Quote from: KE7GKP on June 21, 2011, 06:55:31 PM
There is no effective way of "patenting" an electronic circuit. As soon as you substitute one component or change a resistor value, it is a different circuit.

I don't think this is true. For example, you can change the resistor value in a low-pass filter and the circuit is still functionally a low-pass filter. If you want to make a different circuit, I think you need to significantly change the way the circuit functions and/or accomplish something the original design does not. I'm not an expert on patents, though, so I could be wrong. All I know is I'm skeptical of your claim that patenting circuits is entirely ineffective.

I own several patents myself so although not a legal expert, no noob either but all disclaimers apply :slight_smile: First legal rules wrt patents differ per country and are even subject to change, and are not respected in all countries either ...

  • Electric circuits can be patented, but they should be really new AND solve a real problem (there are definitely some degrees of freedom wrt what a problem is)
  • Using a known electric circuit (low pass filter) as a new solution for an exisiting problem can be patented if it is not a trivial solution (there has to be some inventiveness in it)

Bens is right that a non significant change in a schematic still falls under the patents protection.

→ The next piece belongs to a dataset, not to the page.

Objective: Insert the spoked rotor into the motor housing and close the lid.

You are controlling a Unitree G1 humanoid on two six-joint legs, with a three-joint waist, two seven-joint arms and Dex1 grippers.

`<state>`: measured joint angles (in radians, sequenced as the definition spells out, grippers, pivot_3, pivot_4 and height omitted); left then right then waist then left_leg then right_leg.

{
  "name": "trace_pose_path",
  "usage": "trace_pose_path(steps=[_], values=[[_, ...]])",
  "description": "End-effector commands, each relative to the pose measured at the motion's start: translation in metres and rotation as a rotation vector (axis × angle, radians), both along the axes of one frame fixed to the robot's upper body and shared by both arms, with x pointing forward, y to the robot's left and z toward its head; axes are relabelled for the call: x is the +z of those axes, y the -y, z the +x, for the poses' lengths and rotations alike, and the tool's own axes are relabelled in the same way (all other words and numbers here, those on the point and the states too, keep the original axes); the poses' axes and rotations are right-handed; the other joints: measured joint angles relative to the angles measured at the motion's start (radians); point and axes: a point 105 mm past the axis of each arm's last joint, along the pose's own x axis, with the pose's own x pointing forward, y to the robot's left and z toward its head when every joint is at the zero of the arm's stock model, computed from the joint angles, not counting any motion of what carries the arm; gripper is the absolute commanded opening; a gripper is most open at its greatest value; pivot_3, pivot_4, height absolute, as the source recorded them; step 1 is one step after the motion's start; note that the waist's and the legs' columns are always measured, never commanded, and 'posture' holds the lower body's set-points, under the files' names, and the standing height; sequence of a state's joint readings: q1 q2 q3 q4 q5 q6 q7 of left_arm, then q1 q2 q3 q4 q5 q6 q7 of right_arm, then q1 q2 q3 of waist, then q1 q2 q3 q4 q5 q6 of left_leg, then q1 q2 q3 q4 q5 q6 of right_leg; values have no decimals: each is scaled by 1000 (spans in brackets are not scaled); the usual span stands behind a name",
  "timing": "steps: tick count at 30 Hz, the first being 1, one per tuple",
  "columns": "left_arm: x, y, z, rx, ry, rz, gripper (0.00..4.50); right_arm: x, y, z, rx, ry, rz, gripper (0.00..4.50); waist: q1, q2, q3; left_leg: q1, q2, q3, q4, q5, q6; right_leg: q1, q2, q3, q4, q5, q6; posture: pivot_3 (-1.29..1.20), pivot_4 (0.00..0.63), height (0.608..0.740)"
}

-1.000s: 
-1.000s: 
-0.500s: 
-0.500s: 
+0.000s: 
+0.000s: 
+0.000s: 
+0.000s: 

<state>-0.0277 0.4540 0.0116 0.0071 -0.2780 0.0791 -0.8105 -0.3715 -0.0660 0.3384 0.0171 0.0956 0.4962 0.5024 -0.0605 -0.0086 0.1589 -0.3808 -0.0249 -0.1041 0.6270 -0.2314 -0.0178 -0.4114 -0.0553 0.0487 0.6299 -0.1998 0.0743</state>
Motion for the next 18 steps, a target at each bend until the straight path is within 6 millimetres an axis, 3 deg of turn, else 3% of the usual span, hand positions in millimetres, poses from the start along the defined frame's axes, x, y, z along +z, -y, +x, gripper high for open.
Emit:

I think all patents I've seen claim that trivial changes to the proposed solution are part of the claims. Sometimes the claims go so far that they claim the solution to be new and that the implementation can be either software and/or hardware implemented. (a lowpass filter can be made in many ways!)

Wrt Patents:
Patents normally consists of 4 parts: (1) a problem description, (2) the state of art solutions/prior technology, (3) a proposed new solution and (4) claims. For the legal people the claims are the farmost important as that is what is claimed, second the state of art is important as that decides if the proposed solution is really new or not. If you failed to find/describe all earlier solutions it might be that your solution is not new at all (this happens very often!)

Getting a patent is not easy but after "the bright spark" and the necessary work (literature research/editing/rewriting etc) it can be done. The real difficult part comes then, to enforce your patent. If someone else uses your patent you get in a legal fight and you have to proof someone is using your patent. If the other party can show it make things that way before your patent was filed => say bye to your patent as the work of the other party is prior technology. These legal fights are very costly and often difficult to win. Some would say only the lawyers win ...

Proofing someone else uses your design in electronics is quite difficult as you often need to be able to reverse engineer chips these days. That makes it difficult to enforce your rights, so often it is easier (and economical more interesting) to keep the design secret and use your money to be the first in market and fill up all the sales channels. And if you patent something, don't patent a specific solution, try to patent a generic (implementation independant) one

That said, for real patent advice contact a patent attorney.